什么是正则化？

一. Solving the Problem of Overfitting

考虑从 $x \in \mathbb{R}$ 预测 y 的问题。下面最左边的图显示了将 $y =\theta_{0}+\theta_{1}x$ 拟合到数据集的结果。我们看到这些数据并不是直线的，所以这个数据并不是很好。

相反，如果我们添加了一个额外的特征 x2，并且拟合 $y =\theta_{0}+\theta_{1}x+\theta_{2}x^{2}$，那么我们获得的数据稍微更适合,如上图。

但是并不是添加的多项式越多越好。但是，添加太多特征也是一个危险：最右边的数字是拟合五阶多项式 $y =\theta_{0}+\theta_{1}x+\theta_{2}x^{2}+\theta_{3}x^{3}+\theta_{4}x^{4}+\theta_{5}x^{5} $ 的结果。我们看到即使拟合曲线完美地传递了数据，我们也不会认为这是一个很好的预测，上图最右边的图就是过度拟合的例子。

上图最右边的图也称有高方差。如果我们拟合一个高阶多项式，有过度的特征，并且这个假设函数能拟合几乎所有的数据，这就面临可能的函数太过于庞大，变量太多的问题。我们没有足够的数据去约束它，来获得一个好的假设函数，这就是过度拟合。

欠拟合或高偏倚是当我们的假设函数h的形式很难与数据的趋势作图时。它通常是由一个功能太简单或功能太少造成的。另一方面，过度拟合或高度方差是由适合现有数据的假设函数引起的，但不能很好地预测新数据。它通常是由一个复杂的函数造成的，它会产生大量与数据无关的不必要的曲线和角度。

这个术语适用于线性和逻辑回归。解决过度配合问题有两个主要选项：

1. 减少特征的数量：

手动选择要保留的特征，哪些变量更为重要，哪些变量应该保留，哪些应该舍弃。
使用模型选择算法（稍后在课程中学习），算法会自动选择哪些特征变量保留，哪些舍弃。

缺点是舍弃了一些特征以后，也就舍弃了一些问题的关键信息。

2. 正则化

保留所有的特征，但减少参数 $\theta_{j}$ 的大小或者减少量级。
当有很多个特征的时候，并且每个特征都会对最终预测值产生影响，正则化可以保证运作良好。

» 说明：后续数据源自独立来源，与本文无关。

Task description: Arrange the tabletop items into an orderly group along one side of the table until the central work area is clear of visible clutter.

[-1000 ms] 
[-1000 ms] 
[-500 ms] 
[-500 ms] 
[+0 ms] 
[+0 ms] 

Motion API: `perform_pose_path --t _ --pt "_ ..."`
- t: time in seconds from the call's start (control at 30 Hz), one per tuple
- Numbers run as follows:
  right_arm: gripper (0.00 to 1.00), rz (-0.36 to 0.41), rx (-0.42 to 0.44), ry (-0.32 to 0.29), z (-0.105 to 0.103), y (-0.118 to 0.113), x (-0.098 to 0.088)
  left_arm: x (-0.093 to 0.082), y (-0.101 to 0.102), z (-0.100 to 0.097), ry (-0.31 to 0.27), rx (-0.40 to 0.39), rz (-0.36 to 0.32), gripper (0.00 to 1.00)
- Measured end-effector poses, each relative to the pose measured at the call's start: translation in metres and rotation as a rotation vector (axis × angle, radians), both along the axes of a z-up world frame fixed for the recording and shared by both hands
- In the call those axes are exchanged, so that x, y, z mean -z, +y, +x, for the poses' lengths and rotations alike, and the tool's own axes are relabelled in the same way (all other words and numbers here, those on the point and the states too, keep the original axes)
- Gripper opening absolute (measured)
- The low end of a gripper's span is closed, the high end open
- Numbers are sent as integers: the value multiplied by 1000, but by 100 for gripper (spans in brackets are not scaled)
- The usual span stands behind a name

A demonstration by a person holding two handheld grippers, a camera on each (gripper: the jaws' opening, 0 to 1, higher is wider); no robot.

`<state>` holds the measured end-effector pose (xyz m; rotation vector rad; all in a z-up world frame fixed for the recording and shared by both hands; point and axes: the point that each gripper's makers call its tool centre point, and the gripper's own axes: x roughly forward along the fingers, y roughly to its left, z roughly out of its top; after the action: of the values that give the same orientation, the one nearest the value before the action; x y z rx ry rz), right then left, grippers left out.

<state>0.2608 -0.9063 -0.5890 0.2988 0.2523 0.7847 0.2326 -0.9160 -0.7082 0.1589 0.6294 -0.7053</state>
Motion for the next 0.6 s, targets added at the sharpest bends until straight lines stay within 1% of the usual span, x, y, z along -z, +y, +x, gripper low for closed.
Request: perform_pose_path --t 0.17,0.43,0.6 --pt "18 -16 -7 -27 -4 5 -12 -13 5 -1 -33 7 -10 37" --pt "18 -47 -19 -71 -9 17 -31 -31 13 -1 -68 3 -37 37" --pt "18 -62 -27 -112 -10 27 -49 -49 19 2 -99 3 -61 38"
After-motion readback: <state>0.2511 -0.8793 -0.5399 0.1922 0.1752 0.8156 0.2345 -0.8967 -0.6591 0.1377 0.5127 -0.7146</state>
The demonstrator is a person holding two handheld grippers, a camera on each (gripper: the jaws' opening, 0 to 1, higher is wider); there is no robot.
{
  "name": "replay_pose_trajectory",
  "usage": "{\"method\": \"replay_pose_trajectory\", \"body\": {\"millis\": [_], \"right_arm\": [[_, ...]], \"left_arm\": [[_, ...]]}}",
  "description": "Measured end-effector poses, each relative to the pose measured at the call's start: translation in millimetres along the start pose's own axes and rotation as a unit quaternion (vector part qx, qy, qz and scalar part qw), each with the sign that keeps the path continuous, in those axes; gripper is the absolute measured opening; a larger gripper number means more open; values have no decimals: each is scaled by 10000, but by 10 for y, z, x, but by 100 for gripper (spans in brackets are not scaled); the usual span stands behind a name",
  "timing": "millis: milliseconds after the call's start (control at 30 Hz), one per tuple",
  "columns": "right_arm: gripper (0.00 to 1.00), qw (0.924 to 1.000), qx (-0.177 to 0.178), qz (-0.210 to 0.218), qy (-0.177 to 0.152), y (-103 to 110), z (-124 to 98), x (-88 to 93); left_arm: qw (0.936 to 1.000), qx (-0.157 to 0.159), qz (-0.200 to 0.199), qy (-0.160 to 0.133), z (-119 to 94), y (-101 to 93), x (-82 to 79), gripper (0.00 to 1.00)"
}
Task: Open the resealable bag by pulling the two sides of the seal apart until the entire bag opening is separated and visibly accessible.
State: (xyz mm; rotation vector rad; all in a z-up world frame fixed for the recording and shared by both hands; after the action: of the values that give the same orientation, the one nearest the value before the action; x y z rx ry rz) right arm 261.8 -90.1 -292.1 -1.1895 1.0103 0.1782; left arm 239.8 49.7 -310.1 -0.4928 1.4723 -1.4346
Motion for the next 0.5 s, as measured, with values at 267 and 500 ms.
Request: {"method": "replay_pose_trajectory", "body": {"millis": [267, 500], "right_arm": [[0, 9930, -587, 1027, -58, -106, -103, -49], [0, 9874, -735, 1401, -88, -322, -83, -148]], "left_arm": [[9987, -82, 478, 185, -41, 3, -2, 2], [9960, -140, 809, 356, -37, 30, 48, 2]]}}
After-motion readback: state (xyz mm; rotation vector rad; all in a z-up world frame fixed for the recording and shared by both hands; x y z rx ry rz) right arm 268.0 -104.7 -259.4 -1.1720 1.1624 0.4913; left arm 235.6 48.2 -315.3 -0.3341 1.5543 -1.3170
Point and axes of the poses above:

正则化目的是尽量去简化这个假设模型。因为这些参数都接近0的时候，越简单的模型也被证明越不容易出现过拟合的问题。

减少一些数量级的特征，加一些“惩罚”项(为了使代价函数最小，乘以 1000 就是惩罚)。

代价函数：

$$ \rm{CostFunction} = \rm{F}({\theta}) = \frac{1}{2m} \left [ \sum_{i = 1}^{m} (h_{\theta}(x^{(i)})-y^{(i)})^2 + \lambda \sum_{i = 1}^{m} \theta_{j}^{2} \right ]$$

$\lambda \sum_{i = 1}^{m} \theta_{j}^{2}$ 是正则化项，它缩小每个参数的值。 $\lambda$ 是正则化参数，$\lambda$ 控制两个不同目标之间的取舍，即更好的去拟合训练集的目标和将参数控制的更小的目标，从而保持假设模型的相对简单，避免出现过拟合的情况。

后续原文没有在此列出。